Items from a data source:
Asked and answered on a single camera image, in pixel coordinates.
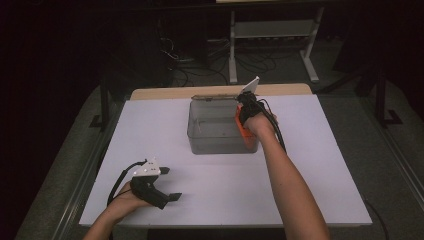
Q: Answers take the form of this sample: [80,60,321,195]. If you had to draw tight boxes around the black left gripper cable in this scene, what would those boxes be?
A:
[106,159,148,206]

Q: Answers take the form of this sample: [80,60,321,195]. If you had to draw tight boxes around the white metal stand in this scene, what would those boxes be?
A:
[227,6,325,85]

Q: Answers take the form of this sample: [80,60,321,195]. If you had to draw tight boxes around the grey translucent plastic box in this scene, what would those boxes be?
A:
[186,94,260,155]

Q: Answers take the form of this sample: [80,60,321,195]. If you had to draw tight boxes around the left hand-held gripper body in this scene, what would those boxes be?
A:
[129,157,170,211]

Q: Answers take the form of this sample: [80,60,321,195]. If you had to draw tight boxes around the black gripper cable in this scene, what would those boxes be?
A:
[258,98,287,154]
[106,159,148,206]

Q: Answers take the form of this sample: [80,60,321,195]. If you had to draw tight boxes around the person's left hand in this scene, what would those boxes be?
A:
[107,180,154,220]

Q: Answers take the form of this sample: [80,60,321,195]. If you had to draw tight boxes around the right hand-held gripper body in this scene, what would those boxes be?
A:
[235,75,268,127]

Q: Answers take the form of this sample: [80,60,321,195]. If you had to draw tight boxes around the person's right hand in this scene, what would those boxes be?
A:
[243,111,279,142]

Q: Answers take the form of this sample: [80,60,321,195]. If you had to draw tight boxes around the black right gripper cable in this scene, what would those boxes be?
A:
[258,98,287,154]

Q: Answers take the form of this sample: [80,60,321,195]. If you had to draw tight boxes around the black stand with foot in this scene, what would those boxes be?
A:
[89,75,112,132]
[373,64,403,127]

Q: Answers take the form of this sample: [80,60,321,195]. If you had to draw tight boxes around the black cables on floor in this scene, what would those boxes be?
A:
[159,36,278,87]

▶ [Aim of the task]:
Output the entries exactly and keep every picture out of them.

▶ [Task solution]:
Asked and answered on a single camera image, in pixel coordinates.
Q: Answers take the form of this sample: [80,60,321,195]. If you had to draw tight boxes around the black left gripper cable in this scene, what would those boxes be?
A:
[106,159,148,206]

Q: Answers take the form of this sample: [80,60,321,195]. If you had to draw tight boxes around the white metal stand in this scene, what would those boxes be?
A:
[227,6,325,85]

Q: Answers take the form of this sample: [80,60,321,195]. If you had to draw tight boxes around the grey translucent plastic box in this scene, what would those boxes be?
A:
[186,94,260,155]

Q: Answers take the form of this sample: [80,60,321,195]. If you had to draw tight boxes around the left hand-held gripper body in this scene, what would those boxes be?
A:
[129,157,170,211]

Q: Answers take the form of this sample: [80,60,321,195]. If you had to draw tight boxes around the black gripper cable in this scene, what would those boxes be?
A:
[258,98,287,154]
[106,159,148,206]

Q: Answers take the form of this sample: [80,60,321,195]. If you had to draw tight boxes around the person's left hand in this scene, what would those boxes be?
A:
[107,180,154,220]

Q: Answers take the form of this sample: [80,60,321,195]. If you had to draw tight boxes around the right hand-held gripper body in this scene, what would those boxes be?
A:
[235,75,268,127]

Q: Answers take the form of this sample: [80,60,321,195]. If you had to draw tight boxes around the person's right hand in this scene, what would those boxes be?
A:
[243,111,279,142]

Q: Answers take the form of this sample: [80,60,321,195]. If you had to draw tight boxes around the black right gripper cable in this scene, what would those boxes be?
A:
[258,98,287,154]

Q: Answers take the form of this sample: [80,60,321,195]. If you had to draw tight boxes around the black stand with foot in this scene, what would those boxes be?
A:
[89,75,112,132]
[373,64,403,127]

Q: Answers take the form of this sample: [80,60,321,195]. If you had to draw tight boxes around the black cables on floor in this scene, what would those boxes be?
A:
[159,36,278,87]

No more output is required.